Sequence graphs realizations and ambiguity in language models
Abstract
Several popular language models represent local contexts in an input text x as bags of words. Such representations are naturally encoded by a sequence graph whose vertices are the distinct words occurring in x, with edges representing the (ordered) co-occurrence of two words within a sliding window of size w. However, this compressed representation is not generally bijective: some may be ambiguous, admitting several realizations as a sequence, while others may not admit any realization. In this paper, we study the realizability and ambiguity of sequence graphs from a combinatorial and algorithmic point of view. We consider the existence and enumeration of realizations of a sequence graph under multiple settings: window size w, presence/absence of graph orientation, and presence/absence of weights (multiplicities). When w=2, we provide polynomial time algorithms for realizability and enumeration in all cases except the undirected/weighted setting, where we show the \#P-hardness of enumeration.

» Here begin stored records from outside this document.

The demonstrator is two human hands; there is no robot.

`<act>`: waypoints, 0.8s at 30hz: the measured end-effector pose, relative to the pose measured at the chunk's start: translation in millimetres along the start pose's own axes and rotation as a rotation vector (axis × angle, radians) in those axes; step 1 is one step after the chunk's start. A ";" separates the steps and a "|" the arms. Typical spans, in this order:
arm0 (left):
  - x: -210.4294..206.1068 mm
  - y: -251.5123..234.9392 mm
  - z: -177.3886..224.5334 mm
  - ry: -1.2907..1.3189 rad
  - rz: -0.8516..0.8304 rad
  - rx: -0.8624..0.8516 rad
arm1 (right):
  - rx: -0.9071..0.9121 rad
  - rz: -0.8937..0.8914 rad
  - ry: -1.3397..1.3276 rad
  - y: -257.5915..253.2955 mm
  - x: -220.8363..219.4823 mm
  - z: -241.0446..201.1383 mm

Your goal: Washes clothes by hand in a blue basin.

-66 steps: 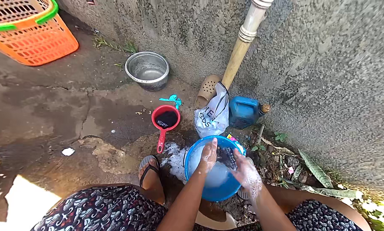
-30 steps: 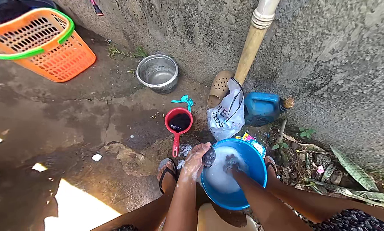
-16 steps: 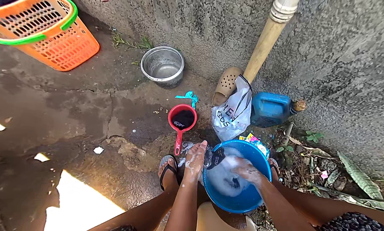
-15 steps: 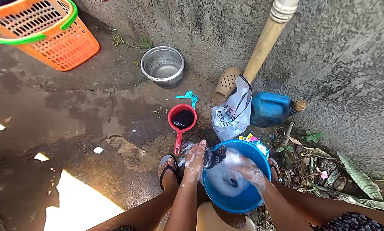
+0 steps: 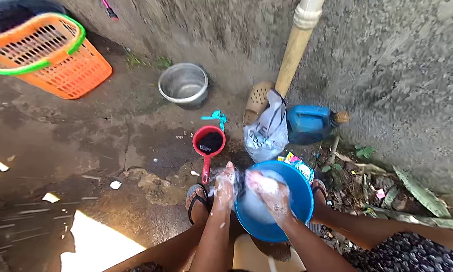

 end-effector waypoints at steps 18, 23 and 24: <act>-55.3 21.7 -1.4 0.216 -0.345 0.150 | -0.470 -0.114 -0.230 -6.9 -6.5 33.9; -46.1 22.3 -16.9 -0.467 -0.336 0.009 | -0.782 0.017 -0.885 -4.3 15.8 37.4; -46.3 23.4 -10.9 -0.622 -0.296 -0.045 | -0.733 -0.055 -0.846 -2.1 17.0 28.6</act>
Point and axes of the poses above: each hand's wrist, its own y-axis away from the middle knuckle, its own x-axis out of the back of the hand, z = x × y, the point moved 8 cm from there along -y, towards the middle knuckle, and after that the axes turned 8 degrees about -x, right-handed, at the moved point
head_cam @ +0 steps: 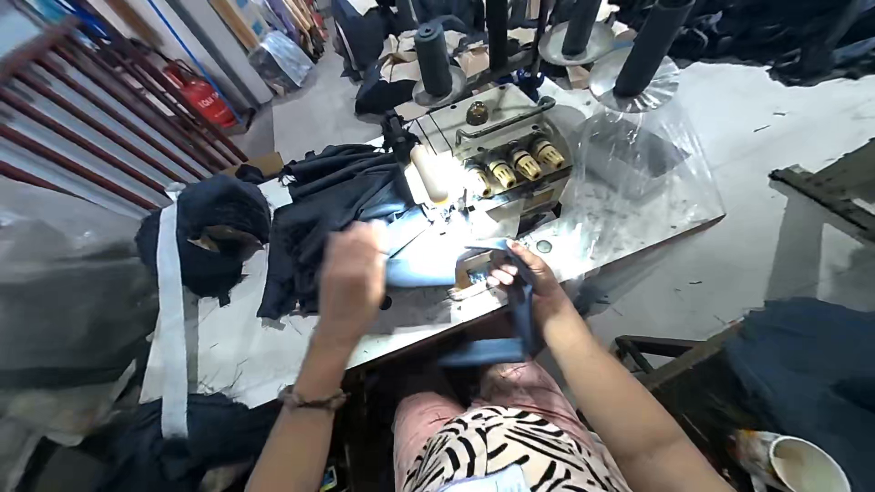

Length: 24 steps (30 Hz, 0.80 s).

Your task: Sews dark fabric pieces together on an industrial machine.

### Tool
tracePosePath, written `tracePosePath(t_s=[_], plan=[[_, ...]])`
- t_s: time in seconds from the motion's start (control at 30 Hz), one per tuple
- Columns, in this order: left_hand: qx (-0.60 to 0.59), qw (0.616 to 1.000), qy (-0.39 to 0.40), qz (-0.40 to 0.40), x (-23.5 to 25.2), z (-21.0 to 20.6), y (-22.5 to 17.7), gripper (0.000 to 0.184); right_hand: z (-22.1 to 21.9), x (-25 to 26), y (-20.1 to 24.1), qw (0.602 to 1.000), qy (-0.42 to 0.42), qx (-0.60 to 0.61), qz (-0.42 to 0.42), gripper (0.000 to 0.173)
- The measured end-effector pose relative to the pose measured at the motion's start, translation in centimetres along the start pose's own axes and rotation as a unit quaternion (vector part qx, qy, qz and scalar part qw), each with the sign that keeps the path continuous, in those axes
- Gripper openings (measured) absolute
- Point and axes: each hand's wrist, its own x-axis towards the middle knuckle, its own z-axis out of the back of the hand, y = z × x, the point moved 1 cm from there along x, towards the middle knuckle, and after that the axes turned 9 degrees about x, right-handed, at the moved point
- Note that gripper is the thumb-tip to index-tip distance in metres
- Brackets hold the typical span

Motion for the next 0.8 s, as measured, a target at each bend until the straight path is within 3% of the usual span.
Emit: tracePosePath(t_s=[0.1,0.27,0.43,0.57,0.8], plan=[[-0.051,0.993,0.026,-0.1,-1.1,-3.3,-3.7,0.036,0.9,0.3,0.3,0.998,-0.003,0.065,-0.007,0.029],[-0.078,0.986,0.011,-0.149,-1.5,-4.9,-2.6,0.046,0.1,1.4,1.3,0.997,-0.022,0.079,0.005,0.034],[-0.086,0.986,0.06,-0.128,-0.2,-4.3,-2.7,0.047,-0.4,2.8,1.1,0.994,0.01,0.107,0.028,0.033],[-0.094,0.986,0.072,-0.114,0.6,-4.0,-3.1,0.046,-0.7,3.0,0.9,0.993,-0.021,0.102,0.055,0.036],[-0.08,0.983,0.116,-0.114,2.6,-4.1,-2.1,0.052,-0.5,2.7,1.0,0.995,-0.049,0.082,0.029,0.036]])
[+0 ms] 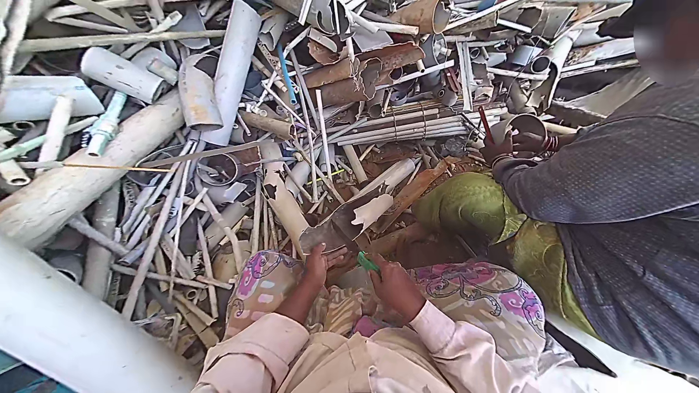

For w 3, we prove the hardness of all variants, even when w is considered as a constant, with the notable exception of the undirected unweighted case for which we propose XP algorithms for both problems, tight due to a corresponding W[1]-hardness result. We conclude with an integer program formulation to solve the realizability problem, and a dynamic programming algorithm to solve the enumeration problem in instances of moderate sizes. This work leaves open the membership to NP of both problems, a non-trivial question due to the existence of minimum realizations having size exponential on the instance encoding.